[The problem]: Only part of the listing is needed, namely the lines from its start through the line with "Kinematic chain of", and they should be retyped exactly.

[Data segment]:
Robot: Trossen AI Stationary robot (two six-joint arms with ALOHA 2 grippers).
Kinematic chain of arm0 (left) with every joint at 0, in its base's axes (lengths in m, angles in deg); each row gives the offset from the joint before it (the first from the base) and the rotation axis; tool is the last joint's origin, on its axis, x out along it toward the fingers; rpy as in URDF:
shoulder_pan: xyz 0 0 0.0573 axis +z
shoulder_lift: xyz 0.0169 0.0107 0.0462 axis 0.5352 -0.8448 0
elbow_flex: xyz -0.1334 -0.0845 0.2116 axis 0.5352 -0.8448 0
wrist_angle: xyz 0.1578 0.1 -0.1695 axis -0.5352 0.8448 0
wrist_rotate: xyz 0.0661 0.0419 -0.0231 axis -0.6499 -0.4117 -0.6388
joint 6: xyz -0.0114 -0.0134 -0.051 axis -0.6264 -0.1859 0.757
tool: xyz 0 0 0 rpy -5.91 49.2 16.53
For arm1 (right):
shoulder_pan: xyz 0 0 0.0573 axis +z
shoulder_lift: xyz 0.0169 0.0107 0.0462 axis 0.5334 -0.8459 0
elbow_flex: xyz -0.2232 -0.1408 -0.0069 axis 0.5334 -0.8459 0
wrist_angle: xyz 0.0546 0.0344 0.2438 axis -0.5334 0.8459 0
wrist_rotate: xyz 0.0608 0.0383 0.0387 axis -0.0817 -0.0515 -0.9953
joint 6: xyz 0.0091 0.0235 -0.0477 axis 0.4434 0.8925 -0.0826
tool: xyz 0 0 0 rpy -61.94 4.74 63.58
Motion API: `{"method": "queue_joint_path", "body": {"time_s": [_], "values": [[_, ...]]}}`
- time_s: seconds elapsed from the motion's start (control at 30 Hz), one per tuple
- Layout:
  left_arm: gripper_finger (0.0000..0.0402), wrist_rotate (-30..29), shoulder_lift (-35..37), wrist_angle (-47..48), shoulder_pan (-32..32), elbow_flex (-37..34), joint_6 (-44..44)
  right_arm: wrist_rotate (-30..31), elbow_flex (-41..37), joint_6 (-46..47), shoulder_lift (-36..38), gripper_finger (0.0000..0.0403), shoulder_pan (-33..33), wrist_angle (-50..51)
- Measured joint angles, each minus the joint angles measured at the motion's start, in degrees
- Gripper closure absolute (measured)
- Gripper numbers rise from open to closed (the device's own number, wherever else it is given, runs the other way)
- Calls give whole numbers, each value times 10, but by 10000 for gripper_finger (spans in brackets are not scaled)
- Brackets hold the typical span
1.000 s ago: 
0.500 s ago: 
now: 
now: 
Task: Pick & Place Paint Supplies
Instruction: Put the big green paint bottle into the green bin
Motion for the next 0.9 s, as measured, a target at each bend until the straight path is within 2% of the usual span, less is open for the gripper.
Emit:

[Finished task]:
Robot: Trossen AI Stationary robot (two six-joint arms with ALOHA 2 grippers).
Kinematic chain of arm0 (left) with every joint at 0, in its base's axes (lengths in m, angles in deg); each row gives the offset from the joint before it (the first from the base) and the rotation axis; tool is the last joint's origin, on its axis, x out along it toward the fingers; rpy as in URDF:

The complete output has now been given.